Há livros que não conseguimos perceber se são como notícias do jornal, como versos, ou como romances; e confundem-nos quando os lemos. Nem sempre esses livros são bons; mas alguns são os melhores. Os Pescadores, escrito por Raul Brandão (e publicado em 1923), é um desses livros. “Quando regresso do mar,” diz Brandão na dedicatória, “venho sempre estonteado.” Queixava-se da luz. Quando acabamos de ler o livro nós também, mas da obscuridade. O livro ofende muitas opiniões aceites sobre pessoas e peixes; e não observa quase nunca as distinções consensuais entre coisas vivas e coisas mortas, e entre quem pesca e quem é pescado. Num livro sobre pescadores, parece pouco prometedor.
No entanto Brandão é de longe o escritor português que mais sabe de peixes, mesmo dos que não encontramos nas lojas, nos aquários, e nos restaurantes. A enciclopédia assegura-nos que o negrão é uma espécie de carapau, mas Brandão explica-nos que é parecido com a tainha: distingue-se “por uma pinta doirada na cabeça, e porque dá só um salto fora da água quando a tainha chega a sete.” Tudo parece preciso, e tudo suscita perguntas. O que será uma tainha chegar a sete? Será o mesmo que ir a nove? A origem de “ir a nove” tem a ver a velocidade máxima dos eléctricos de Lisboa. Imaginamos um negrão perseguido por uma tainha, Calçada da Estrela abaixo.
Na praça nós damos mais valor aos peixes que se mexem; e em geral admiramos melhor as pessoas que já morreram. Raul Brandão dedicou o livro ao avô, que tinha morrido no mar muitos anos antes, e era um pescador. A pesca é para si um modo de vida especial: só ao ser pescado é que um peixe começa realmente a ficar vivo. A vida dos pescadores é trazerem peixes vivos para terra; Brandão conta que ouviu numa praia, à chegada do peixe, uma varina gritar “Viva o homem e morra o peixe!”, e logo a seguir os pescadores começarem a dançar.
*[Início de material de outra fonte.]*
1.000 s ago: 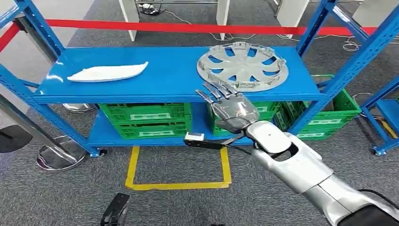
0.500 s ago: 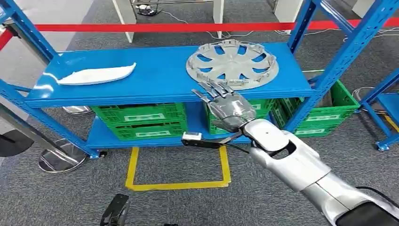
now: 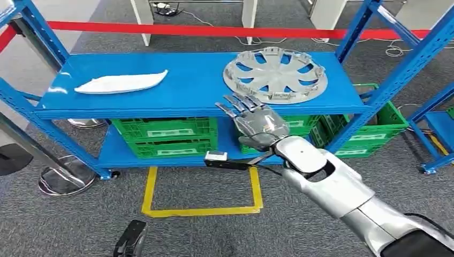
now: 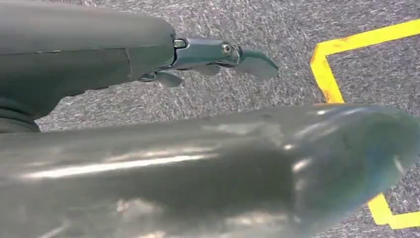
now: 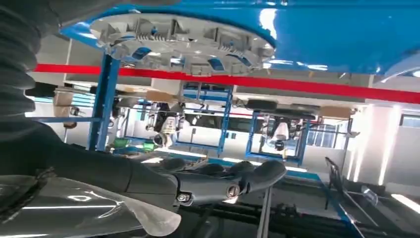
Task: Take the parts from the cabinet and place them on the table.
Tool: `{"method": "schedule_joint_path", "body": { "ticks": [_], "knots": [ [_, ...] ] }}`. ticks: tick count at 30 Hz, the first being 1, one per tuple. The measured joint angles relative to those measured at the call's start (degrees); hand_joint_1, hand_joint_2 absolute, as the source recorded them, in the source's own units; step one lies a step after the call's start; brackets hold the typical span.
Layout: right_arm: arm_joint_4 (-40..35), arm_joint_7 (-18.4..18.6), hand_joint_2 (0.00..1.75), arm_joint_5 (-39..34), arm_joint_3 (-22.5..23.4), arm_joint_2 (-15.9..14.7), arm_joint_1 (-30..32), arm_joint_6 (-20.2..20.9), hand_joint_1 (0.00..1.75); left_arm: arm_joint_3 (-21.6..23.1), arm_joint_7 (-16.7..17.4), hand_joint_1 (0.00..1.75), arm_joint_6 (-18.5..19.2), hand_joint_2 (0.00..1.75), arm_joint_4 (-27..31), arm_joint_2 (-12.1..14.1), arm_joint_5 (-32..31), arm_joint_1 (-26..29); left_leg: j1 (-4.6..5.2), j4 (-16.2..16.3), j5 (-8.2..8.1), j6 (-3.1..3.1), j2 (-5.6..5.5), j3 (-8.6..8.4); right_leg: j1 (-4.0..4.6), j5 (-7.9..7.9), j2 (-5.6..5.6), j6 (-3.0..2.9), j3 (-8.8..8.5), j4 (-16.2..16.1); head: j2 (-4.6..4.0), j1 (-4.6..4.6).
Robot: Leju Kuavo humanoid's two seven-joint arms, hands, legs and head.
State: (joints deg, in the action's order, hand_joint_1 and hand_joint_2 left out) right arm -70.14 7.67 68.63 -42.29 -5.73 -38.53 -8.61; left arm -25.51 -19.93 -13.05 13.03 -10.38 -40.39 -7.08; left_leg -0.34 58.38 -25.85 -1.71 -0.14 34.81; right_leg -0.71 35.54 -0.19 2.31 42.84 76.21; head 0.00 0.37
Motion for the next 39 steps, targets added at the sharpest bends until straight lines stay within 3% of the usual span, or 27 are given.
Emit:
{"method": "schedule_joint_path", "body": {
  "ticks": [1,2,4,6,9,10,11,12,14,15,16,17,19,20,21,24,26,27,29,30,31,32,34,35,36,37,39],
  "knots": [
    [0.0,0.0,1.75,0.0,0.0,0.0,0.0,0.0,0.00,0.0,0.0,0.00,0.0,0.00,0.0,0.0,0.0,0.0,0.10,0.0,-0.01,-0.01,-0.03,-0.05,0.01,-1.24,0.00,-0.14,-0.26,-0.9,0.00,0.00],
    [0.0,0.0,1.75,-0.1,0.0,0.0,0.0,0.0,0.00,-0.1,0.0,0.00,0.1,0.00,0.0,0.0,0.0,0.0,0.17,0.0,-0.12,-0.03,-0.10,-0.12,0.05,-3.60,-0.01,-0.40,-1.76,-4.3,0.00,0.00],
    [0.0,-0.1,1.75,-0.2,0.0,0.0,-0.2,0.1,0.00,-0.2,-0.2,0.00,0.1,0.00,0.0,-0.1,0.0,0.0,0.32,0.0,-0.32,0.05,-0.14,-0.50,0.23,-8.80,0.04,-1.22,-7.05,-15.0,0.00,0.00],
    [0.0,-0.1,1.75,-0.4,-0.1,0.0,-0.5,0.2,0.00,-0.2,-0.3,0.00,0.0,0.00,0.0,-0.1,0.0,-0.1,0.66,0.2,-0.47,0.51,-0.12,-0.15,0.55,-7.81,0.29,-1.47,-9.20,-18.7,0.00,0.02],
    [0.0,0.0,1.75,-0.5,-0.3,0.0,-0.3,0.4,0.00,-0.3,-0.3,0.00,-0.5,0.00,0.0,-0.1,-0.2,0.0,0.56,-0.1,-0.41,1.35,-0.01,-0.35,0.58,-7.89,0.04,-1.79,-9.21,-18.6,0.00,0.07],
    [0.0,-0.1,1.75,-0.5,-0.3,0.1,-0.3,0.4,0.00,-0.3,-0.2,0.00,-0.6,0.00,0.0,0.0,-0.2,-0.1,0.53,0.2,-0.86,1.76,-0.04,-0.31,0.05,-8.12,0.14,-2.11,-9.74,-19.1,0.00,0.07],
    [0.0,-0.1,1.75,-0.5,-0.3,0.1,-0.5,0.4,0.00,-0.3,-0.2,0.00,-0.8,0.00,0.0,0.0,-0.2,-0.1,0.53,2.0,-1.93,2.13,-0.03,0.27,0.01,-7.99,0.15,-2.34,-10.09,-19.2,0.00,0.33],
    [0.0,-0.1,1.75,-0.5,-0.3,0.1,-0.5,0.4,0.00,-0.3,-0.2,0.00,-0.8,0.00,0.0,0.0,-0.2,-0.2,0.36,5.6,-3.73,2.42,-0.01,1.91,-0.02,-7.82,0.22,-2.60,-10.31,-19.2,0.00,0.48],
    [0.0,-0.1,1.75,-0.6,-0.4,0.1,-0.3,0.4,0.00,-0.3,-0.2,0.00,-0.8,0.00,0.0,0.1,-0.2,0.0,0.04,15.2,-7.33,2.87,-0.01,6.80,0.00,-7.38,0.24,-2.83,-10.77,-19.2,0.00,0.39],
    [0.0,-0.1,1.75,-0.7,-0.4,0.1,-0.3,0.4,0.00,-0.3,-0.2,0.00,-0.8,0.00,0.0,0.1,-0.2,0.1,-0.02,17.2,-7.66,2.96,-0.01,7.96,0.00,-7.22,0.22,-2.81,-10.91,-19.2,0.00,0.46],
    [0.0,-0.1,1.75,-0.7,-0.4,0.1,-0.2,0.4,0.00,-0.3,-0.2,0.00,-0.8,0.00,0.0,0.1,-0.2,0.2,-0.20,17.7,-6.41,3.09,0.00,8.79,-0.02,-6.86,0.10,-2.75,-11.40,-19.2,0.00,0.42],
    [0.0,-0.1,1.75,-0.7,-0.4,0.1,-0.2,0.4,0.00,-0.3,-0.2,0.00,-0.7,0.00,0.0,0.1,-0.2,0.1,-0.31,15.0,-3.88,3.11,0.01,7.85,-0.03,-6.48,0.03,-2.60,-11.88,-19.2,0.00,0.46],
    [0.0,-0.1,1.75,-0.9,-0.4,0.1,-0.2,0.4,0.00,-0.3,-0.2,0.00,-0.5,0.00,0.0,0.2,-0.2,0.1,-0.43,5.4,2.13,2.93,0.01,3.93,-0.12,-5.60,-0.05,-2.18,-13.12,-19.1,0.00,0.44],
    [0.0,-0.1,1.75,-0.9,-0.3,0.1,-0.2,0.4,0.00,-0.3,-0.2,0.00,-0.5,0.00,0.0,0.2,-0.2,0.2,-0.36,2.6,2.64,2.72,-0.07,2.52,-0.08,-5.09,-0.05,-1.81,-13.07,-19.2,0.00,0.35],
    [0.0,-0.1,1.75,-1.0,-0.3,0.1,-0.5,0.5,0.00,-0.4,-0.2,0.00,-0.5,0.00,0.0,0.2,-0.2,0.1,-0.12,1.2,1.99,2.42,-0.11,2.00,0.28,-4.79,-0.27,-1.31,-13.11,-18.9,0.00,0.55],
    [0.0,-0.1,1.75,-1.0,-0.3,0.2,-0.4,0.5,0.00,-0.4,-0.1,0.00,-0.5,0.00,0.0,0.2,-0.2,0.2,0.00,0.7,0.93,1.20,-0.09,1.99,0.17,-5.00,-0.18,-0.46,-13.27,-19.2,0.00,0.44],
    [0.0,-0.1,1.75,-1.0,-0.3,0.2,-0.5,0.4,0.00,-0.5,-0.2,0.00,-0.5,0.00,0.0,0.2,-0.2,0.1,-0.36,0.2,0.58,0.41,-0.15,0.64,0.10,-3.91,-0.13,0.12,-12.58,-17.4,0.00,0.11],
    [0.0,-0.1,1.75,-1.1,-0.3,0.2,-0.7,0.4,0.00,-0.5,-0.2,0.00,-0.5,0.00,0.0,0.2,-0.2,0.0,-0.36,0.2,0.34,0.06,-0.16,0.45,0.08,-2.63,-0.10,0.21,-10.47,-13.7,0.00,-0.09],
    [0.0,-0.1,1.75,-1.1,-0.3,0.2,-0.5,0.5,0.00,-0.5,-0.1,0.00,-0.3,0.00,0.0,0.1,-0.2,0.0,-0.22,0.2,-0.12,-0.24,-0.16,0.25,0.10,0.59,-0.10,0.37,-4.32,-4.2,0.00,-0.02],
    [0.0,-0.1,1.75,-1.1,-0.3,0.2,-0.2,0.5,0.00,-0.5,-0.2,0.00,-0.3,0.00,0.0,0.2,-0.2,0.1,-0.14,0.2,-0.39,-0.31,-0.16,0.07,0.11,1.36,-0.10,0.34,-1.69,-0.9,0.00,0.00],
    [0.0,-0.1,1.75,-1.1,-0.3,0.2,0.1,0.5,0.00,-0.5,-0.2,0.00,-0.3,0.00,0.0,0.1,-0.2,0.2,0.00,0.2,-0.69,-0.35,-0.20,-0.34,0.11,0.56,-0.09,0.19,-0.20,-0.1,0.00,-0.04],
    [0.0,-0.1,1.75,-1.1,-0.3,0.1,0.2,0.5,0.00,-0.6,-0.1,0.00,-0.3,0.00,0.0,0.1,-0.2,0.3,0.13,0.2,-1.11,-0.34,-0.28,-0.96,0.15,-1.87,-0.11,-0.04,-0.28,-2.0,0.00,-0.02],
    [0.0,-0.1,1.75,-1.2,-0.2,0.1,0.1,0.5,0.00,-0.7,-0.1,0.00,-0.8,0.00,0.0,0.1,-0.2,0.4,0.45,0.2,-2.04,-0.20,-0.36,-2.58,0.45,-9.41,-0.09,-1.14,-3.37,-11.8,0.00,-0.04],
    [0.0,-0.1,1.75,-1.2,-0.2,0.1,0.1,0.5,0.00,-0.7,0.0,0.00,-1.0,0.00,0.0,0.0,-0.2,0.4,0.45,0.1,-2.50,-0.09,-0.31,-3.05,0.79,-12.17,0.00,-1.90,-4.53,-16.2,0.00,-0.04],
    [0.1,0.0,1.75,-1.4,-0.2,0.1,0.1,0.5,0.00,-0.7,0.2,0.00,-1.1,0.00,0.0,-0.1,-0.2,0.3,0.63,0.1,-2.61,0.07,-0.26,-3.24,0.96,-10.42,0.11,-2.02,-4.54,-15.9,0.00,0.33],
    [0.0,-0.1,1.75,-1.4,-0.2,0.1,0.0,0.5,0.00,-0.7,0.7,0.00,-1.3,0.00,0.0,-0.1,-0.3,0.1,0.54,0.2,-2.83,0.44,-0.25,-2.84,1.08,-10.41,0.13,-2.20,-6.04,-18.3,0.00,-0.05],
    [0.0,0.0,1.75,-1.5,-0.2,0.1,0.0,0.4,0.00,-0.8,1.1,0.00,-1.3,0.00,0.0,-0.2,-0.4,0.3,0.53,0.4,-2.72,0.95,-0.20,-3.34,1.12,-10.74,0.26,-2.35,-5.86,-18.1,0.00,-0.11]
  ]
}}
A cerimónia indica que as duas espécies estão ligadas, e que não se pode distinguir bem os dançarinos dos peixes. Como Brandão nota, os pescadores comem quase só peixe.
Brandão acredita que os peixes, as pessoas, os mortos e os vivos têm todos medo uns dos outros, e também que interferem constantemente uns com os outros; acredita que são realmente a mesma coisa. Como outros grandes livros, Os Pescadores começa com um rapto: uma criança meio-adormecida é levada de noite para o fundo de um barco, por uma “mão áspera e enorme.” Era o próprio autor, que tinha prometido em tom plácido contar-nos a história da primeira vez que foi à pesca. Chegados ao fim do livro, percebemos que Raul Brandão sabia desde o princípio que as suas idas à pesca só começaram porque foi pescado para dentro de um barco, talvez pelo avô.